Man, I love children! Especially my own (no blood relationship with either of them, but they’re my own). I usually spend a couple of hours facetiming with them every week (where half the time the phone is left on the kitchen table while they run around but it’s worth it.
My mother should never have had children – she didn’t like them until they could make intelligent conversation. But then, glorious moi would not exist. But I’ve always loved ’em. Loved babysitting, etc.
Funny, though. When I was going through infertility and making the usual bargains with god, I never offered to give up my writing for pregnancy. Children are my heart, writing is my brain, and both are my soul.
And Richie … words fail. So why do I whine when I have all three?
Well, actually I haven’t been whining much lately, in case you didn’t notice. It’s been more than a year and a half since I’ve been depressed. I’ll have to ask Crusie if there’s a huge difference in me when I am and am not depressed. It’s probably more internal than external.

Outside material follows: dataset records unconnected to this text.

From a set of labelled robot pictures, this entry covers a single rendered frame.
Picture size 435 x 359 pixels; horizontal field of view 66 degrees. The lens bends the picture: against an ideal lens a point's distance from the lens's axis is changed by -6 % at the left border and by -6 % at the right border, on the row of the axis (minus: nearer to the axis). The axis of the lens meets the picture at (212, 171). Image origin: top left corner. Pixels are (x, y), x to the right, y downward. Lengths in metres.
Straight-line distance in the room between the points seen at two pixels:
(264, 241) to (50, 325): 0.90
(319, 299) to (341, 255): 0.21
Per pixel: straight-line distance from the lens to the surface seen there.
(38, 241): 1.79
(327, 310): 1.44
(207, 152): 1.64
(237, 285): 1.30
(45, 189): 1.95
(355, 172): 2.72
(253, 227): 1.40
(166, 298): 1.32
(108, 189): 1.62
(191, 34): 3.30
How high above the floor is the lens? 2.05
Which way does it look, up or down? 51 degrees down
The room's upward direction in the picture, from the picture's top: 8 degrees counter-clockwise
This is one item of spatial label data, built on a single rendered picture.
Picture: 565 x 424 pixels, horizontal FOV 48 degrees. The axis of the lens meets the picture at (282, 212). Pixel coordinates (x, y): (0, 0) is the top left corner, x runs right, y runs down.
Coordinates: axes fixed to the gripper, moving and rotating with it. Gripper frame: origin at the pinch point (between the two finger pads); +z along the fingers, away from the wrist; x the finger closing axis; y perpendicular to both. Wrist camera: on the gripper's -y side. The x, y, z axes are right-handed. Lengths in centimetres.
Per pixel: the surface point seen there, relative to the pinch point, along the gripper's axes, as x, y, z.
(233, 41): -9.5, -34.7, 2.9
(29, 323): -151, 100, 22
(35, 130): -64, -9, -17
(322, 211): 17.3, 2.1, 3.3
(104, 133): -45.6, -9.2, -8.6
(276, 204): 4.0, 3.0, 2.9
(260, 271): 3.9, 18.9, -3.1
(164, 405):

The best things in life do require sacrifice, and you often have to sacrifice your dreams. (Or at least let go of them, because they just aren’t going to happen, and make peace and joy out of it). I knew I was never going to have that magical pregnancy, but it was okay. My children are the exact same souls I would have given birth to it, though birth-children would have been more fucked. No, that’s not a typo – we have so much addiction and mental illness in my family that genetic offspring would have been screwed. This way I can love my children but not feel guilty that I chose to reproduce with my biological heritage. (Daddy was a bipolar alcoholic who died at 58, Mummy (that’s what I called her) had a borderline personality. I knew there’d be trouble. Thought actually Mini-me is beyond fine, she’s fabulous, warm and creative and thoughtful and capable of doing a million things without getting frazzled.
But while I never got 9 months of fatness without guilt, I still have wonderful, if troubled kids.
I wonder if other women would have traded writing for children when they were in their early 30s. I’d had two books out before I tried to great pregnant (in my 20s) so I was a little further along, but it had saved me all my childhood.
Do we have fabulous things coming up this week? At least there’s be no weather-lated catastrophe for a while, I hope, though more earthquakes could follow Mexico.
Onward! I have grandchildren to love!